* TASK INSTRUCTIONS *
Starting at the line below that contains "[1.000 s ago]" and ending at the line that contains "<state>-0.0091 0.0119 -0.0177", retype each line exactly as it stands, but omit the pictures.

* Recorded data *
* * * * * * * * *

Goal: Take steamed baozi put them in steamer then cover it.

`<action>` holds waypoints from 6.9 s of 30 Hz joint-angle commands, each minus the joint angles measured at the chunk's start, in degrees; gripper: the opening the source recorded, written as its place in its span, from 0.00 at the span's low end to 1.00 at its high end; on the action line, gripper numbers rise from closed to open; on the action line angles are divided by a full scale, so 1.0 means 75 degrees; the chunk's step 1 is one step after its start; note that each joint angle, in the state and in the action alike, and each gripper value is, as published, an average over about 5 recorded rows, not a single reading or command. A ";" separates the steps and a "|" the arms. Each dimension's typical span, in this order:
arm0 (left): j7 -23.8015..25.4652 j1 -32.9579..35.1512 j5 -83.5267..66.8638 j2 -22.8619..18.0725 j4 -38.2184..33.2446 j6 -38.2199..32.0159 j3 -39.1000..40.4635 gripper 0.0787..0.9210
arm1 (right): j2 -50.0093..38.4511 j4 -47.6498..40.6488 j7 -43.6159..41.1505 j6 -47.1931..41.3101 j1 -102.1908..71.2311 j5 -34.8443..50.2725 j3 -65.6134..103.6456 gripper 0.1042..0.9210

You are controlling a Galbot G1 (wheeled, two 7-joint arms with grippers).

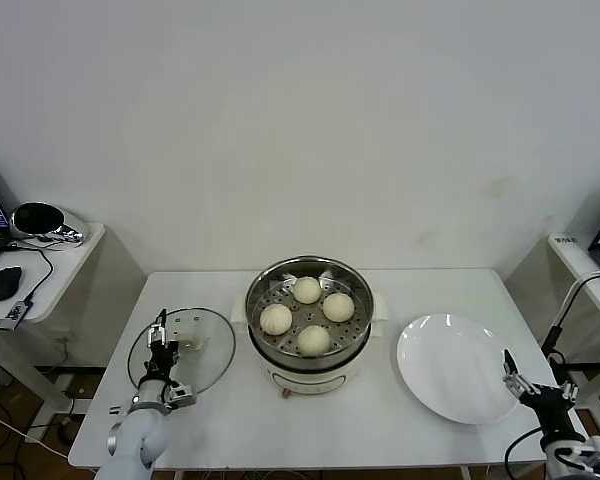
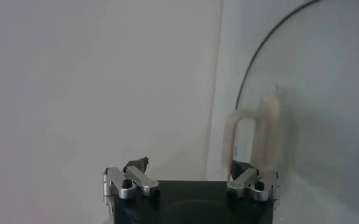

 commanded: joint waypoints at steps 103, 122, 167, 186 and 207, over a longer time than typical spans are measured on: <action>0.3536 -0.1870 0.3054 -0.2255 -0.2774 0.5353 0.5388 0.06 | 0.1099 -0.0141 -0.0144 0.0211 0.0238 -0.0793 0.0076 0.88; 0.3531 -0.1695 0.2886 -0.2245 -0.2577 0.5366 0.5183 0.06 | 0.1128 -0.0141 -0.0155 0.0215 0.0262 -0.0837 0.0106 0.88; 0.3875 -0.1613 0.3136 -0.2220 -0.2234 0.5346 0.4985 0.06 | 0.1127 -0.0235 -0.0208 0.0253 0.0320 -0.0915 0.0060 0.88; 0.3715 -0.1562 0.3038 -0.2206 -0.2400 0.5235 0.5011 0.09 | 0.1138 -0.0226 -0.0219 0.0270 0.0302 -0.0911 0.0069 0.88; 0.3841 -0.0858 0.2841 -0.1924 -0.3839 0.5243 0.5309 0.79 | 0.1099 -0.0277 -0.0217 0.0287 0.0280 -0.0893 0.0146 0.88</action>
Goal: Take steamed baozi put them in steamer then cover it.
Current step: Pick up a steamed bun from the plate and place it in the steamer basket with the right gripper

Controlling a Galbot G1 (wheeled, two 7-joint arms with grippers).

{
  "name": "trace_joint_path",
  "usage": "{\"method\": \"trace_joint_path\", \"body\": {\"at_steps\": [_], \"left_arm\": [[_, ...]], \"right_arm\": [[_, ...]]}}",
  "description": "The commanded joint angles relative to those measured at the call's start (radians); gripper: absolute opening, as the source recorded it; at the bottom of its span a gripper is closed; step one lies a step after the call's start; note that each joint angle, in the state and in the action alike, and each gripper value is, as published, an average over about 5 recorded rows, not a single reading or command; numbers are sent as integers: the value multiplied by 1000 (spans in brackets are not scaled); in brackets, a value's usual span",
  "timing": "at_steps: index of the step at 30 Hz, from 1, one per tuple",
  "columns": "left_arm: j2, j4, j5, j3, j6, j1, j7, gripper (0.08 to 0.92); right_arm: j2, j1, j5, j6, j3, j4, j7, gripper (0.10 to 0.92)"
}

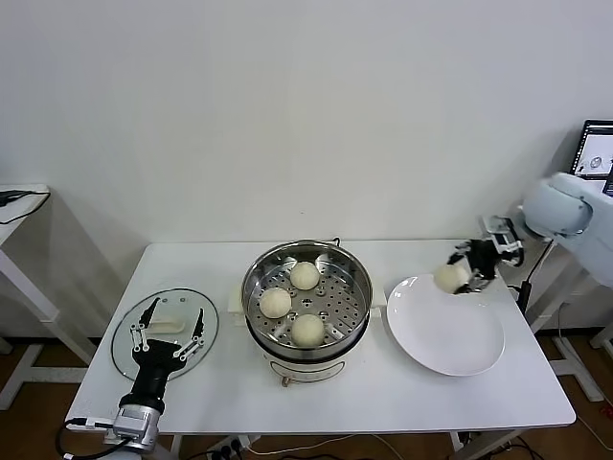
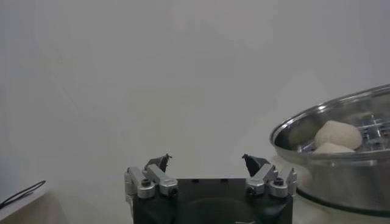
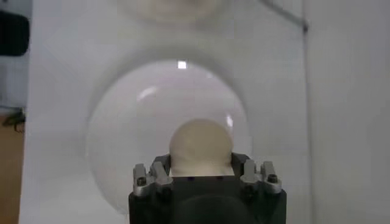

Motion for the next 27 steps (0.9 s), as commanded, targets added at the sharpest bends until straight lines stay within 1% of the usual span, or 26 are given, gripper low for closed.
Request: {"method": "trace_joint_path", "body": {"at_steps": [1,5,10,20,27], "left_arm": [[6,-14,-3,-1,-9,3,0,823],[7,-23,-3,1,-12,5,-1,823],[7,-27,-3,1,-14,7,-2,823],[7,-30,-3,-7,-11,8,-3,823],[9,-13,-2,-15,-13,5,-1,823]], "right_arm": [[102,553,388,-157,-499,308,83,680],[176,562,430,-172,-521,305,121,693],[271,494,448,-197,-489,262,162,695],[426,285,413,-233,-374,107,216,696],[511,174,377,-238,-316,-21,226,696]]}}
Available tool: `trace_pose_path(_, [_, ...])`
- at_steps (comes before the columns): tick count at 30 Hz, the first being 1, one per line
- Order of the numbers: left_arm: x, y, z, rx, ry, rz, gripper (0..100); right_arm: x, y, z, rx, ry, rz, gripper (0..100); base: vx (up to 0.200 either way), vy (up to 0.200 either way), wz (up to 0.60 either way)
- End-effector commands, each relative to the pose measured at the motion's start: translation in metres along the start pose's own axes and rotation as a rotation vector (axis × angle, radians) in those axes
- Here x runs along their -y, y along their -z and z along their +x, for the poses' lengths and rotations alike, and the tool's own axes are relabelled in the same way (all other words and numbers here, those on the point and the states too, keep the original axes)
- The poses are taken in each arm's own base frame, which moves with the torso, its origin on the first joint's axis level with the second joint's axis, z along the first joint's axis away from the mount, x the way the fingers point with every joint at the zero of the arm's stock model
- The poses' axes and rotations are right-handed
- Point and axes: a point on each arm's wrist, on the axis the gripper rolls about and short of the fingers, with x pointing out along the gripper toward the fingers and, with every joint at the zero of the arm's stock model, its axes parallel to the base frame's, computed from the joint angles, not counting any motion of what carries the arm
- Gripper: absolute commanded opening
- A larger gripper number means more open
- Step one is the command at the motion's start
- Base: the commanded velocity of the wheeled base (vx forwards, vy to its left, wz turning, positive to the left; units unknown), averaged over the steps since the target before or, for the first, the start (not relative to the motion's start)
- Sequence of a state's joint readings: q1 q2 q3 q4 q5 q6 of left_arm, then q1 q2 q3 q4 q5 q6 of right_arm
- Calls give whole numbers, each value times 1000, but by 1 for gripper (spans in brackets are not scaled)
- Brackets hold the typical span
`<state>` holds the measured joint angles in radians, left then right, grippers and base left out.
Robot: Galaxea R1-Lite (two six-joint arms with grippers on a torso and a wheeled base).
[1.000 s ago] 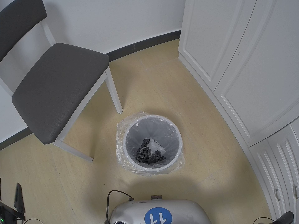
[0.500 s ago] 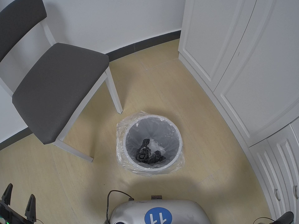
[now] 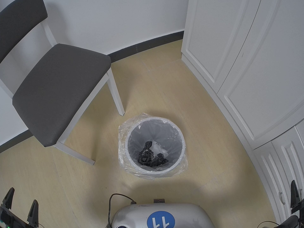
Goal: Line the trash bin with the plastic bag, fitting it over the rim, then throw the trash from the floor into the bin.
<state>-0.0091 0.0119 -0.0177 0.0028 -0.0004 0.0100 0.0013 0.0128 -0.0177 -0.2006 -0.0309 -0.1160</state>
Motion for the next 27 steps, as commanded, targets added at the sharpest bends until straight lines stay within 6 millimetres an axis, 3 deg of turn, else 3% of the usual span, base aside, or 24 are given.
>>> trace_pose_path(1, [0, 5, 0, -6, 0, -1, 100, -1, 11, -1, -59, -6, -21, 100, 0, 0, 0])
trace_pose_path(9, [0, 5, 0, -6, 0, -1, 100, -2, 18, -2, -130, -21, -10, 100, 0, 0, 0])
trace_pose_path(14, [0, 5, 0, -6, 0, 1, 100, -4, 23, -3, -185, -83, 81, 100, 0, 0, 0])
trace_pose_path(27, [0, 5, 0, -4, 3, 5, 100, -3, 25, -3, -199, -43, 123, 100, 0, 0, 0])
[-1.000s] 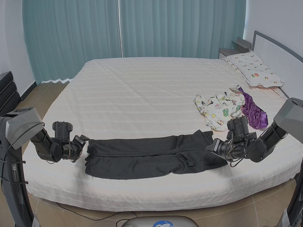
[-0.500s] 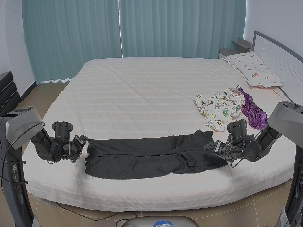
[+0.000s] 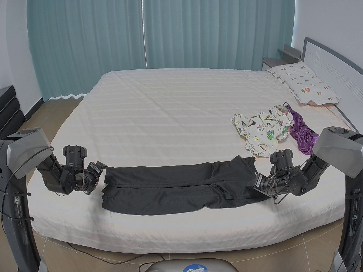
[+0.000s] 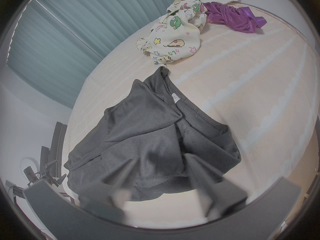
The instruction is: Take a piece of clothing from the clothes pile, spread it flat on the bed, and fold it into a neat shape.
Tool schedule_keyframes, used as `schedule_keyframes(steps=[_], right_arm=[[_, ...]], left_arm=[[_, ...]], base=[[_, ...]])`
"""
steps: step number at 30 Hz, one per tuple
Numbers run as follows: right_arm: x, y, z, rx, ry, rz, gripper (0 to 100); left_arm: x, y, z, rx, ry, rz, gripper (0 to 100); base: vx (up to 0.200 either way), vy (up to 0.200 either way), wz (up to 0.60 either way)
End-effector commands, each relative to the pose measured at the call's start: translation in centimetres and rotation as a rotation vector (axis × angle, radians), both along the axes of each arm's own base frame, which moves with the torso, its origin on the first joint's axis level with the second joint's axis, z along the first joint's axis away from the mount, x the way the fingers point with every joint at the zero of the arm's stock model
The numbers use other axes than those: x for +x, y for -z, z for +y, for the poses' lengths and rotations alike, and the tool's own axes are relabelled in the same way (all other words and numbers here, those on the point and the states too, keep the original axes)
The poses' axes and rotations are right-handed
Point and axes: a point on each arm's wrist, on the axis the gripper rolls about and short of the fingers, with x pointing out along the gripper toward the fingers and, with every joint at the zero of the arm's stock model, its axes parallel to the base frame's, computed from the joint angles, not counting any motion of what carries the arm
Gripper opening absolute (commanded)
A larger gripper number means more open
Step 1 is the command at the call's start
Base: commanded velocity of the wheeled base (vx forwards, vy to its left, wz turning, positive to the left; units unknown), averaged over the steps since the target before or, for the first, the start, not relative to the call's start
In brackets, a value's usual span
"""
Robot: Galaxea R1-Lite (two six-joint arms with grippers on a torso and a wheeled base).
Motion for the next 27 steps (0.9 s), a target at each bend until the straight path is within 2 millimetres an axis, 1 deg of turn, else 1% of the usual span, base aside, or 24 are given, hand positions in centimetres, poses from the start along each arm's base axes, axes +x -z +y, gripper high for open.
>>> schedule_keyframes(steps=[1,7,12,17,18,23,25,27], right_arm=[[-0.2,0.6,-0.1,-0.009,0.004,0.021,0],[-0.7,0.1,-0.3,-0.012,0.007,0.025,0],[-1.2,-1.0,-0.4,-0.008,0.007,0.009,0],[-1.4,-0.8,-0.9,-0.017,0.015,0.019,0],[-1.4,-0.8,-0.9,-0.017,0.015,0.019,100],[-1.3,-0.2,-1.1,-0.019,0.019,0.029,100],[-1.3,-0.2,-1.1,-0.018,0.02,0.026,100],[-1.3,-0.2,-1.3,-0.018,0.025,0.028,100]], left_arm=[[0.0,0.1,0.0,0.0,-0.001,0.002,100],[0.0,0.1,0.1,0.0,-0.002,0.002,100],[0.0,0.1,0.0,0.0,-0.001,0.003,100],[-0.1,0.0,0.1,0.003,0.003,0.008,100],[-0.1,0.0,0.1,0.003,0.003,0.008,100],[-0.3,0.0,0.1,0.003,0.003,0.012,100],[-0.9,0.3,0.0,0.011,0.012,0.032,100],[-1.9,0.3,-0.2,0.04,0.045,0.051,100]], base=[[0.0,0.0,0.0],[0.0,0.0,0.0],[0.0,0.0,0.0],[0.0,0.0,0.0],[0.0,0.0,0.0],[0.0,0.0,0.0],[0.0,0.0,0.0],[0.0,0.0,0.0]])
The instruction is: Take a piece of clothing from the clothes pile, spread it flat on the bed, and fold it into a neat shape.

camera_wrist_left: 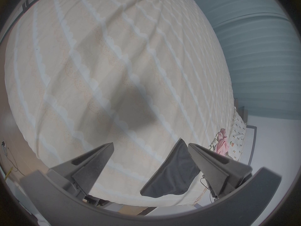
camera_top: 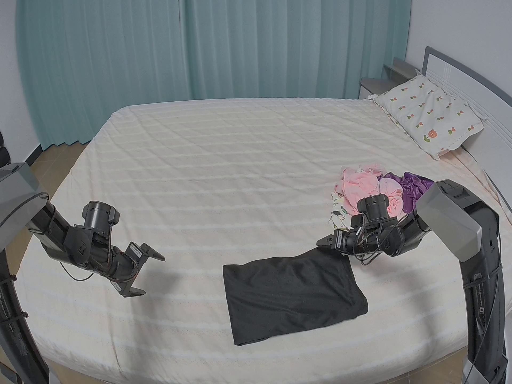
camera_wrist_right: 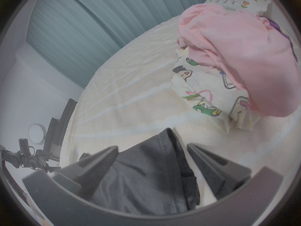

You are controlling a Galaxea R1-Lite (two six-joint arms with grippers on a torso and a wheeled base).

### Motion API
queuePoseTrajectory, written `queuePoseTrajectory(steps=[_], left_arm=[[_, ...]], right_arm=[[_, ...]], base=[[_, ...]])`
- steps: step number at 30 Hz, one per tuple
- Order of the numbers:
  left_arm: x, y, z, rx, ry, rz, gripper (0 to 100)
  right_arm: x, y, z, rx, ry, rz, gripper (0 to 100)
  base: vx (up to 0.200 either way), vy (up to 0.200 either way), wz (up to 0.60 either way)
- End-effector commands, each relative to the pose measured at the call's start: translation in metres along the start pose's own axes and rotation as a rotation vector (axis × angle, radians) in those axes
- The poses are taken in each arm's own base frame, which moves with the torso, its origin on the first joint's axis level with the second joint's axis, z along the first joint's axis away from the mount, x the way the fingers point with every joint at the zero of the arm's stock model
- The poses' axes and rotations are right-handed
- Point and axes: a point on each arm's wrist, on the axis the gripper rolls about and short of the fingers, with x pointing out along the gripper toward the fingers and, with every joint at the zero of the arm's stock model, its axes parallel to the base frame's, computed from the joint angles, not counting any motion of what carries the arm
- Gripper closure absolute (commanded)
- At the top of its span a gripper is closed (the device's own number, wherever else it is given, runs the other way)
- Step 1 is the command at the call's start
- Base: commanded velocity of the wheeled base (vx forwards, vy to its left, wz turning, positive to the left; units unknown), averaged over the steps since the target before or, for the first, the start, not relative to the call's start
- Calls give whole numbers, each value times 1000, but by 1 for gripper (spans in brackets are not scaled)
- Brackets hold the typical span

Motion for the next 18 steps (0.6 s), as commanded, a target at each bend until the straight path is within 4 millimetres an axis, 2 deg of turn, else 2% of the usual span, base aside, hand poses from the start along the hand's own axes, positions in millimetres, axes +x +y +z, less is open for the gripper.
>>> queuePoseTrajectory(steps=[1, 18], left_arm=[[0, 0, 0, 0, 0, 0, 0], [0, 0, 0, 0, 0, 0, 0]], right_arm=[[8, -1, -1, 6, 7, -5, 100], [-2, -14, 14, 125, -52, -47, 100]], base=[[0, 0, 0], [0, 0, 0]])
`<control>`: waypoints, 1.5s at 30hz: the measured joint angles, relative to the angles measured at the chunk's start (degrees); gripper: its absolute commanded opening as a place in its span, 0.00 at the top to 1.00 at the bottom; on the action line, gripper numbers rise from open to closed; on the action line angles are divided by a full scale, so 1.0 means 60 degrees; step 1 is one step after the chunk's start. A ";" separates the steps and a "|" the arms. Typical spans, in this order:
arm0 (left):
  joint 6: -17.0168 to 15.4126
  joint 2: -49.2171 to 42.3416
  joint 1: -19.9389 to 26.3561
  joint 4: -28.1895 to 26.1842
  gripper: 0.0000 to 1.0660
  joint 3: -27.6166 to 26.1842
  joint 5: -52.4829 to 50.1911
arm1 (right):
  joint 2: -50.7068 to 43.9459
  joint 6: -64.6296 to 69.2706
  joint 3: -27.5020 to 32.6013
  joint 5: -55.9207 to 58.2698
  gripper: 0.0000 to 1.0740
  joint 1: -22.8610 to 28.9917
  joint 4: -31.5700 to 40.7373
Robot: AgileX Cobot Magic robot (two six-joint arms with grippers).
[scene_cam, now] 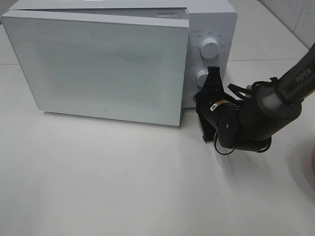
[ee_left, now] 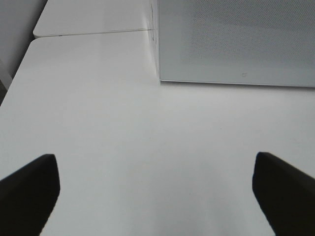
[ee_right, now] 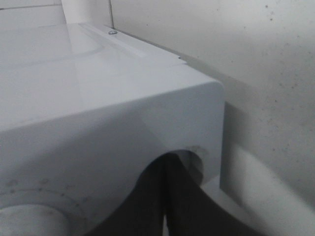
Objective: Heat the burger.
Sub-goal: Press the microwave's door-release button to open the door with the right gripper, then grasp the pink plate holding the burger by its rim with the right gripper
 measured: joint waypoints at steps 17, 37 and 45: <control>0.0000 0.0000 0.0000 0.0000 0.06 0.0000 0.0000 | 0.0143 -0.0057 -0.0210 0.0095 1.00 0.0124 0.0411; 0.0000 0.0000 0.0000 0.0000 0.06 0.0000 0.0000 | -0.1327 0.0201 0.0926 0.1155 1.00 -0.0153 -0.0726; 0.0000 0.0000 0.0000 0.0000 0.06 0.0000 0.0000 | -0.2359 -0.0325 0.1690 0.3142 1.00 -0.0172 -0.2254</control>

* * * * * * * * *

* ANSWER FOR THE TASK *
[1.000 s ago] 
[0.500 s ago] 
[now] 
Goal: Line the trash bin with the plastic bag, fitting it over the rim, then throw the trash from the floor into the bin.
<state>-0.0091 0.0119 -0.0177 0.0028 -0.0004 0.0100 0.0013 0.0128 -0.0177 -0.2006 -0.0309 -0.1160</state>

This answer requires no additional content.